Black volunteers at Pride had previously raised concerns about the Met participating in Pride due to ongoing concerns about racism within the force, and Mr Tatchell agrees they should not be allowed to take part.

“Individuals from these institutions should still be welcome in the parade but without any organisational branding,” Mr Tatchell said.

London’s 2019 Pride parade, before social distancing was a consideration

Pride has, in recent years, “lost its way”, Mr Tatchell said. “It is far removed from the original Pride ideals, having become depoliticised and too commercial.”

The mass departures this week, he said, might prompt a fresh start.

“Hopefully, these resignations will force a wholesale reform of Pride in London. For several years, it has been losing community support and confidence.”

“Big corporate floats dominate the parade and overshadow the grassroots LGBT+ community groups. It is outrageous that the Home Office, arms manufacturers, UKIP and police have been allowed to march, given their discriminatory, anti-human rights policies.”

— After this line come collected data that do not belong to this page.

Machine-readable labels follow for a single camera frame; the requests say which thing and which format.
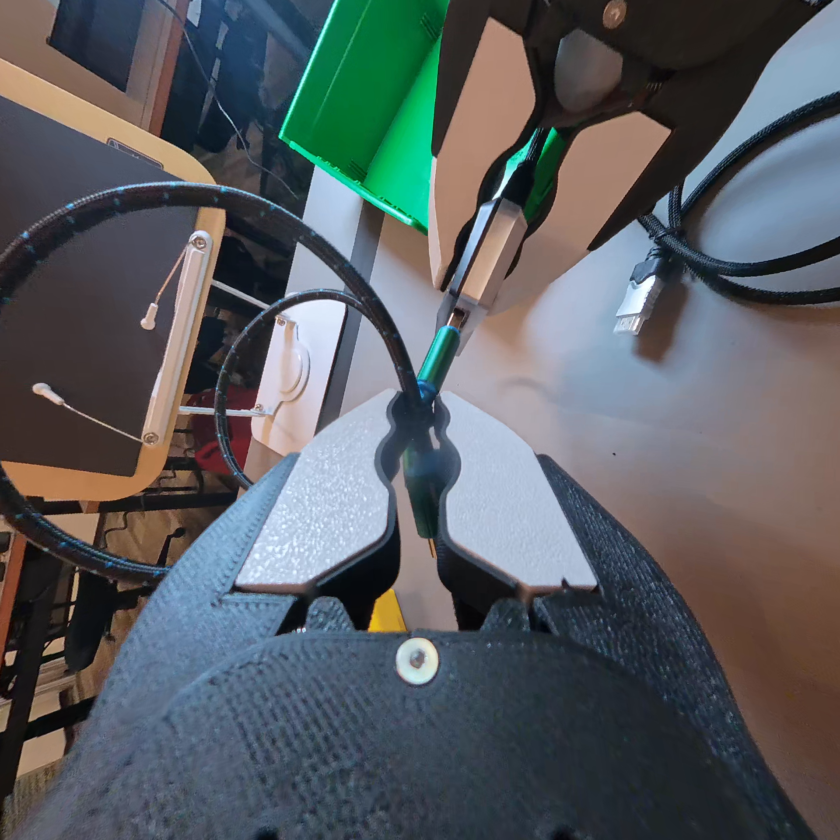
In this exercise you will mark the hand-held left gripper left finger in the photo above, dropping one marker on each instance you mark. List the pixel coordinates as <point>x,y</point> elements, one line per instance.
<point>321,512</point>

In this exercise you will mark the yellow plastic bin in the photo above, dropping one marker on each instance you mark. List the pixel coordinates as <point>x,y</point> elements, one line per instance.
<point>388,613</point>

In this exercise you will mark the green plastic bin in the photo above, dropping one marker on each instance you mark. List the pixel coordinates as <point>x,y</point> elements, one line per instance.
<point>367,85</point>

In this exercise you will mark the person's right hand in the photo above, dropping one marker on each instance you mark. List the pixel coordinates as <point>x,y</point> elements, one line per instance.
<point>587,69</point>

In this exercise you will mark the black office chair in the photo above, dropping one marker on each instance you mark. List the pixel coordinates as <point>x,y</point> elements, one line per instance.
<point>98,617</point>

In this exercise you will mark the red bag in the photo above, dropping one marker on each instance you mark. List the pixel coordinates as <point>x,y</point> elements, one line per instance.
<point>229,433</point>

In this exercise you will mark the silver hdmi port hub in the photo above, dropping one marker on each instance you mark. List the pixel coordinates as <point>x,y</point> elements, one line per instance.
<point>489,243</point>

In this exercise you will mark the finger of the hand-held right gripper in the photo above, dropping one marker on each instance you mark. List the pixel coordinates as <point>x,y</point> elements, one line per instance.
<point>604,177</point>
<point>485,98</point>

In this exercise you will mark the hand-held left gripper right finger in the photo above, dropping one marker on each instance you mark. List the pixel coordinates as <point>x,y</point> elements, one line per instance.
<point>512,518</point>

A Met spokesperson told The Independent that taking part in Pride “has led to stronger relationships with our communities and in many ways, it has become an exemplar of positive community policing and engagement. It is an event that we are proud to be a part of and keen this continues.

They added that the “Pride In London is something the Met have been proud to be at the centre of for 20 years. The parade is an important celebration of our own LGBT+ officers and staff, and is an important moment in our calendar.”

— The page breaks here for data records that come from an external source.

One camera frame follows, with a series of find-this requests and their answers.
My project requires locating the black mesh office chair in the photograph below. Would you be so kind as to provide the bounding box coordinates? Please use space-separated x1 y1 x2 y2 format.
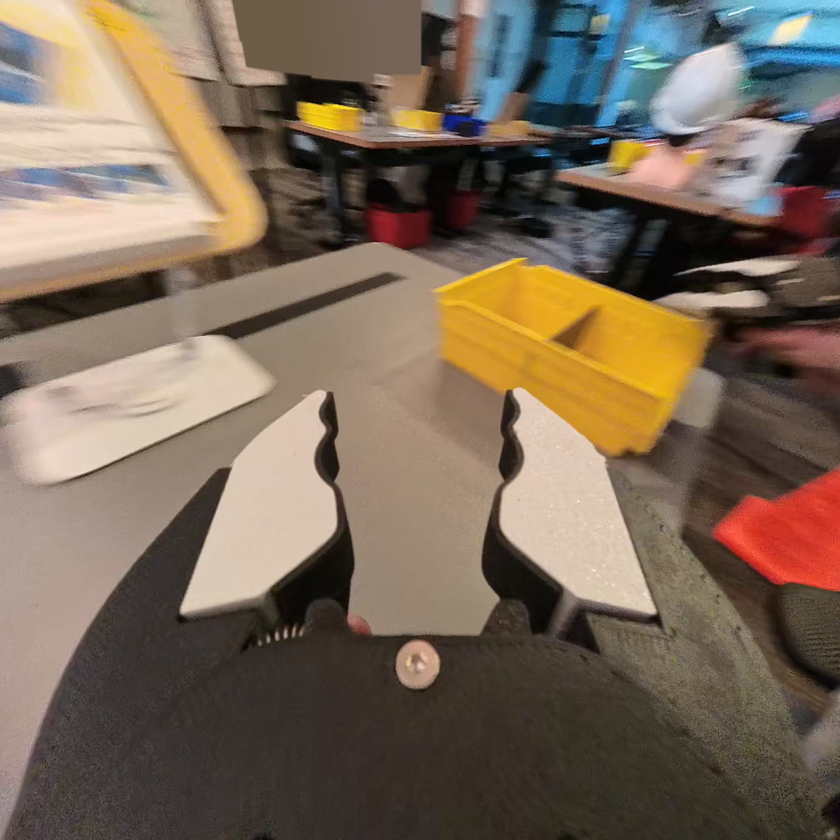
777 583 840 686

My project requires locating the brown background work table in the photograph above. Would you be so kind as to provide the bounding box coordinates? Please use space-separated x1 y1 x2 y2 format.
554 164 785 296
282 118 559 250

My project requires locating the white hard hat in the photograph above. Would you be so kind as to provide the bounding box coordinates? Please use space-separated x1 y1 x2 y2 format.
650 42 749 135

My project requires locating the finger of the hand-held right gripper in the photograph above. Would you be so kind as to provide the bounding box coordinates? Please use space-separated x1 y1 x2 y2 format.
655 289 770 312
675 257 799 278

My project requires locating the white metal document stand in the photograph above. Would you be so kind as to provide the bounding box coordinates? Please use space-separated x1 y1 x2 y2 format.
0 220 277 488

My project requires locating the pink mannequin head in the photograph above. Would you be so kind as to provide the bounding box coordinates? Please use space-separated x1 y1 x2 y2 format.
626 134 708 191

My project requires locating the white printed product box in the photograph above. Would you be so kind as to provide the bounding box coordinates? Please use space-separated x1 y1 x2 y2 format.
712 120 798 211

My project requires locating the large yellow plastic bin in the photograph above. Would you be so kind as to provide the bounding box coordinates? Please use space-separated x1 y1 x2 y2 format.
433 257 713 457

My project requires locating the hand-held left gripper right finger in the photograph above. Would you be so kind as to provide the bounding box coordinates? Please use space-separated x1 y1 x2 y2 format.
482 387 659 637

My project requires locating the red storage bag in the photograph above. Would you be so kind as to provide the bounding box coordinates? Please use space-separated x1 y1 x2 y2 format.
445 189 483 231
366 203 433 250
781 185 840 253

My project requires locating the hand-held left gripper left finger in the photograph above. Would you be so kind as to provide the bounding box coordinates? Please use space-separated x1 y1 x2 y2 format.
178 390 355 630

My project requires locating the person's right hand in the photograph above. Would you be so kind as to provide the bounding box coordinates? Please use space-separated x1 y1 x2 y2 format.
738 327 840 395

But they added they understood, “the strength of feeling for some that has led to many difficult and important conversations and questions being asked,” and conceded that: “We remain determined to do all we can to quicken even further progress that leads to more trust and confidence in the Met –particularly in LGBT+ and Black communities.”

This comes after Pride’s entire community advisory board stood down this week over the organisation’s “hostile environment which particularly impacts Black and people of colour volunteers”, according to their resignation letter.

They have also called for an independent investigation by the Mayor’s office into the accounts of marginalisation and the bullying of volunteers, and have requested publication of the outcome.

The board was set up by Pride in 2012 as an advisory and scrutiny body, made up of members of London’s LGBT+ community.

Stonewall has also echoed the calls for an external investigation.

Concerns around lack of inclusivity within the wider LGBT+ community, cited by former Pride volunteers, have already led to the formation of separate organisations such as UK Black Pride, co-established by Lady Phyll Opoku-Gyimah in 2005.

“The events of the last few days have revealed to anyone paying attention that Pride in London’s problems run deep,” a UK Black Pride spokesperson toldThe Independent.

“We know personally of Pride in London’s disregard and disrespect of Black people and people of colour because of how they’ve treated UK Black Pride and the volunteers within it. They’ve treated us with obvious and open contempt.

“The current leadership of Pride in London have a history of making disparaging comments about Lady Phyll and they have actively worked against us in the delivery of our annual events.

“Racism has no place in the LGBTQ community,” the spokesperson added, and “We are always heartbroken to hear when someone in our community is mistreated and tokenised, and we commend all who speak up against racism and who shine alight on disingenuous claims about change.”

A spokesperson for the mayor of London said: “The mayor is committed to tackling racism and inequality in all its forms, and takes any allegations of this nature extremely seriously. Officials at City Hall are urgently speaking with Pride about these concerning allegations.”

Pride in London admitted we “know we must do better to serve the communities we represent”, when The Independent initially reported on Mr Afflick’s depature earlier this week, but has yet to release an official statement following the mass resignation of the board.

However, The Independent understands that a statement will be published this afternoon detailing immediate changes to the board structure.

The Independent has approached Pride for comment.